Oleh karena itu, RT dan RW didorong untuk menyusun skala prioritas pembangunan berdasarkan tingkat urgensi dan manfaat, bukan semata pemerataan anggaran yang berpotensi menyebabkan pekerjaan tidak tuntas.
“Tujuan utama dana RW adalah pemerataan pembangunan yang berkelanjutan. Jangan sampai niatnya baik, tetapi pelaksanaannya justru tidak efektif,” tegasnya.
Qonita menjelaskan bahwa selain melalui dana RW, usulan pembangunan juga dapat diajukan melalui dinas terkait maupun melalui aspirasi anggota dewan. Namun, pada tahun anggaran 2026 terjadi penyesuaian kebijakan berupa pengurangan kuota aspirasi sebagai dampak dari efisiensi anggaran, sehingga tidak seluruh usulan dapat direalisasikan secara bersamaan.
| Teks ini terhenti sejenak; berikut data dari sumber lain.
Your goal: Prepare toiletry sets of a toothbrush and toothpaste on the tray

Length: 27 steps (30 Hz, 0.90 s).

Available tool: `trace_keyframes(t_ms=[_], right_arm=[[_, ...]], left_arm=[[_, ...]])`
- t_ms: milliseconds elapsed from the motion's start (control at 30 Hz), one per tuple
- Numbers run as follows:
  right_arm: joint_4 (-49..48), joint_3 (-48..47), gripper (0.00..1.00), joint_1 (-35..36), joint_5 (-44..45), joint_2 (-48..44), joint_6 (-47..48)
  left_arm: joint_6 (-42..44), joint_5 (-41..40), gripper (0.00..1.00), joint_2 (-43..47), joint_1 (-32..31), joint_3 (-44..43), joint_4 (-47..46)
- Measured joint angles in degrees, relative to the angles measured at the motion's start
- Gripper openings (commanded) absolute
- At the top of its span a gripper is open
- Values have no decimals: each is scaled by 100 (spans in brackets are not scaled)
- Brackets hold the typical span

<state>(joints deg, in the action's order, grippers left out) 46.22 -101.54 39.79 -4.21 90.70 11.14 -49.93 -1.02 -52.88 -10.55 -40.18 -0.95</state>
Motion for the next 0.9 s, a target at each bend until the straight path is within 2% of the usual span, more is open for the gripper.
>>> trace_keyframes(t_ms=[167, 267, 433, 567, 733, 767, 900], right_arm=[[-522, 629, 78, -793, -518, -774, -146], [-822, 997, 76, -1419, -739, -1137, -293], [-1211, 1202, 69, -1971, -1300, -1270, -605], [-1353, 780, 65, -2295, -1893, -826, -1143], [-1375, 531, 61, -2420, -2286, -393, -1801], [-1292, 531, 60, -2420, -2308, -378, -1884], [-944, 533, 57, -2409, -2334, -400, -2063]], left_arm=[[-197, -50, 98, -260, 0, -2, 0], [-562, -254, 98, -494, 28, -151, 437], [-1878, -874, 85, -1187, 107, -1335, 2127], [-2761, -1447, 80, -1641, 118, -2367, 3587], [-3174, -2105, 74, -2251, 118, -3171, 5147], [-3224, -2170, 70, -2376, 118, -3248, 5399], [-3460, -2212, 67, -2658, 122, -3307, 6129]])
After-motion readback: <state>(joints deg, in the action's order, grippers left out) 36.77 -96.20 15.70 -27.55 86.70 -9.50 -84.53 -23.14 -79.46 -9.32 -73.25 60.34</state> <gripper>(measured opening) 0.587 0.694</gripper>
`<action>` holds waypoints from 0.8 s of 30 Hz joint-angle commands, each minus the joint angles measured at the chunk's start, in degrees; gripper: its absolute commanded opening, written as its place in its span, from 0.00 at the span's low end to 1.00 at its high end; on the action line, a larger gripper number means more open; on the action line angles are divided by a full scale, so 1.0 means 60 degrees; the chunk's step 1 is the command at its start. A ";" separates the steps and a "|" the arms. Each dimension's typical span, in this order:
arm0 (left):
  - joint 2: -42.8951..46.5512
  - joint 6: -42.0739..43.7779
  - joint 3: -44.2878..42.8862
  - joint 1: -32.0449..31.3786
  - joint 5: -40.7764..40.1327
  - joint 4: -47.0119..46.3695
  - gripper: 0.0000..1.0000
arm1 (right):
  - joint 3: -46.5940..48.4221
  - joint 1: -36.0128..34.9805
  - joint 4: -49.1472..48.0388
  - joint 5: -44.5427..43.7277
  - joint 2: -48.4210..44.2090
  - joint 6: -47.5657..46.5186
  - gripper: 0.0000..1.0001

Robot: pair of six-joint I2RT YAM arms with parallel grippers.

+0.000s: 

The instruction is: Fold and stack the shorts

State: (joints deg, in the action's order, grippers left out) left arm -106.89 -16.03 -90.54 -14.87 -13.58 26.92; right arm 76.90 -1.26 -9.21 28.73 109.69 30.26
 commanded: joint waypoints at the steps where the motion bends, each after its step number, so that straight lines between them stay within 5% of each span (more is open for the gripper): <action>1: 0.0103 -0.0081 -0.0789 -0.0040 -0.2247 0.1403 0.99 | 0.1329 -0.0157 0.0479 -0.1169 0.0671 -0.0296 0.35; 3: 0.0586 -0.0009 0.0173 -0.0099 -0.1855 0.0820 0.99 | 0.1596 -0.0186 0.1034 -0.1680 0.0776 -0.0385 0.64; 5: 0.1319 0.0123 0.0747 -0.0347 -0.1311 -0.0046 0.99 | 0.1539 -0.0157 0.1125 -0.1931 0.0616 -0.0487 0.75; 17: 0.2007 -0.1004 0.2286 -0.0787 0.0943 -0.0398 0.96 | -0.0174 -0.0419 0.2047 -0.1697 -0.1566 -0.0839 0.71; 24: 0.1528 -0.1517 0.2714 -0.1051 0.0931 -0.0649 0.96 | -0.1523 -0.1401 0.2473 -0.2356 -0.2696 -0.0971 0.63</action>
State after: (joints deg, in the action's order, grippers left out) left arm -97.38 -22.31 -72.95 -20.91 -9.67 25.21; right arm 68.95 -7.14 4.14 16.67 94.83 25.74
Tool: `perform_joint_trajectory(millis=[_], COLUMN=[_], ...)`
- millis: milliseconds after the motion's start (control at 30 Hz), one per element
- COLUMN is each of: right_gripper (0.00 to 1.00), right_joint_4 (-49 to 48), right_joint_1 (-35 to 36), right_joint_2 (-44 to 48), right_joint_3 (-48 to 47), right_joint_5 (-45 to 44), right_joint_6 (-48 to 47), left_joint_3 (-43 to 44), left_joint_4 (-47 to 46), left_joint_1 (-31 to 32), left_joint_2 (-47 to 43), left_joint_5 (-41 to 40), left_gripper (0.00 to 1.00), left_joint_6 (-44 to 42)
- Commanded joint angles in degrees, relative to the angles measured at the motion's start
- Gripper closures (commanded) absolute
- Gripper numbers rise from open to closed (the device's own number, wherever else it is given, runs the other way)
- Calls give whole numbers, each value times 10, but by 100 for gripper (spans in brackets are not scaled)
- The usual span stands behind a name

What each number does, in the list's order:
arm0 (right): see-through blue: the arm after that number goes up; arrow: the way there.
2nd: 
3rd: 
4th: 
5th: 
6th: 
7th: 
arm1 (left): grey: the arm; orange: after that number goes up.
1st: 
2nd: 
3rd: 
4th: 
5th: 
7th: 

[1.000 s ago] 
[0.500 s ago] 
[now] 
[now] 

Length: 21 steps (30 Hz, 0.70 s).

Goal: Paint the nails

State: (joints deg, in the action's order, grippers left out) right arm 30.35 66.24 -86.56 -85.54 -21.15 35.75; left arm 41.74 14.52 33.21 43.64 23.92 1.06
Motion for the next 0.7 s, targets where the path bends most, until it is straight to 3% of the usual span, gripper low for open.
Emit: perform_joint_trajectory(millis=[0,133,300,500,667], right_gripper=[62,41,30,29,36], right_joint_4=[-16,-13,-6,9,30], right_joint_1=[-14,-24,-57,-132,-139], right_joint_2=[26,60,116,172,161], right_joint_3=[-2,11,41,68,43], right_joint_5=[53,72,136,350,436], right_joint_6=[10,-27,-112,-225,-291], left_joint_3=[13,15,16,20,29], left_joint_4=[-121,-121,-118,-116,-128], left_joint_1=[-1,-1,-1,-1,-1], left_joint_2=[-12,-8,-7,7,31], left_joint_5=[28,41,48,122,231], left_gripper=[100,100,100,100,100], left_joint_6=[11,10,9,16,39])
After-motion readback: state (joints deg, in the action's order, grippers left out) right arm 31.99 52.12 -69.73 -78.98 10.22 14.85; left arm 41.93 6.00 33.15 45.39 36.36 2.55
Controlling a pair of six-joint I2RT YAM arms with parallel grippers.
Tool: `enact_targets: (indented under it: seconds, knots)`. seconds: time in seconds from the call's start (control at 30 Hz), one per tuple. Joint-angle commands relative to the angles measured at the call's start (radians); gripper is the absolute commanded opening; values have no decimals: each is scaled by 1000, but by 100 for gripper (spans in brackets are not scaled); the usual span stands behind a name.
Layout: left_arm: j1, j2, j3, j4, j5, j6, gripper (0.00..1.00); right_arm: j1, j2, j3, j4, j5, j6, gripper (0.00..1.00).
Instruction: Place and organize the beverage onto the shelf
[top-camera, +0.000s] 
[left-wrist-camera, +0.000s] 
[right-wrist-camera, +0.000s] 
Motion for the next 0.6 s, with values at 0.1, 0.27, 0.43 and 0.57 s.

Qonita komitmennya untuk terus mengawal aspirasi masyarakat sesuai dengan kewenangan yang dimiliki. Untuk kondisi tertentu yang bersifat mendesak dan berpotensi membahayakan keselamatan warga, pengajuan tetap dapat dilakukan melalui mekanisme Belanja Tidak Terduga (BTT) sebagai instrumen penanganan darurat.
Di luar program yang bersumber dari APBD, Qonita juga menyampaikan bahwa terdapat sejumlah bantuan yang direalisasikan secara mandiri sebagai bentuk tanggung jawab moral kepada konstituen.
Bantuan tersebut diberikan untuk menjawab kebutuhan kemanusiaan yang memerlukan penanganan segera dan tidak selalu dapat menunggu proses penganggaran.
Salah satu bentuk realisasi tersebut adalah hibah satu unit ambulans sosial yang telah lama diusulkan oleh Ketua RW setempat.
Ambulans tersebut dihibahkan sepenuhnya untuk kepentingan pelayanan kemanusiaan dan tidak diperkenankan digunakan untuk tujuan komersial.
“Ambulans ini diperuntukkan bagi kepentingan sosial. Jika ada warga yang tidak mampu membiayai operasional, maka harus dibantu dan digratiskan. Prinsipnya adalah kemanusiaan dan gotong royong,” katanya.
Selain ambulans sosial, sejumlah aspirasi warga lainnya juga telah direalisasikan secara bertahap, di antaranya perbaikan rumah tidak layak huni (RTLH) serta pembangunan jalan lingkungan di beberapa kelurahan.
Menutup pernyataannya, Hj. Qonita menegaskan bahwa menjadi wakil rakyat berarti memikul amanah untuk menjaga kepercayaan publik melalui kerja yang konsisten, transparan, dan berpihak pada kebutuhan masyarakat sesuai dengan kewenangan dan kemampuan yang dimiliki.
“Atas dasar itu, kehadiran saya di tengah masyarakat dimaknai sebagai tanggung jawab untuk mendengar, memahami, dan memperjuangkan aspirasi warga secara berkelanjutan,” tutupnya.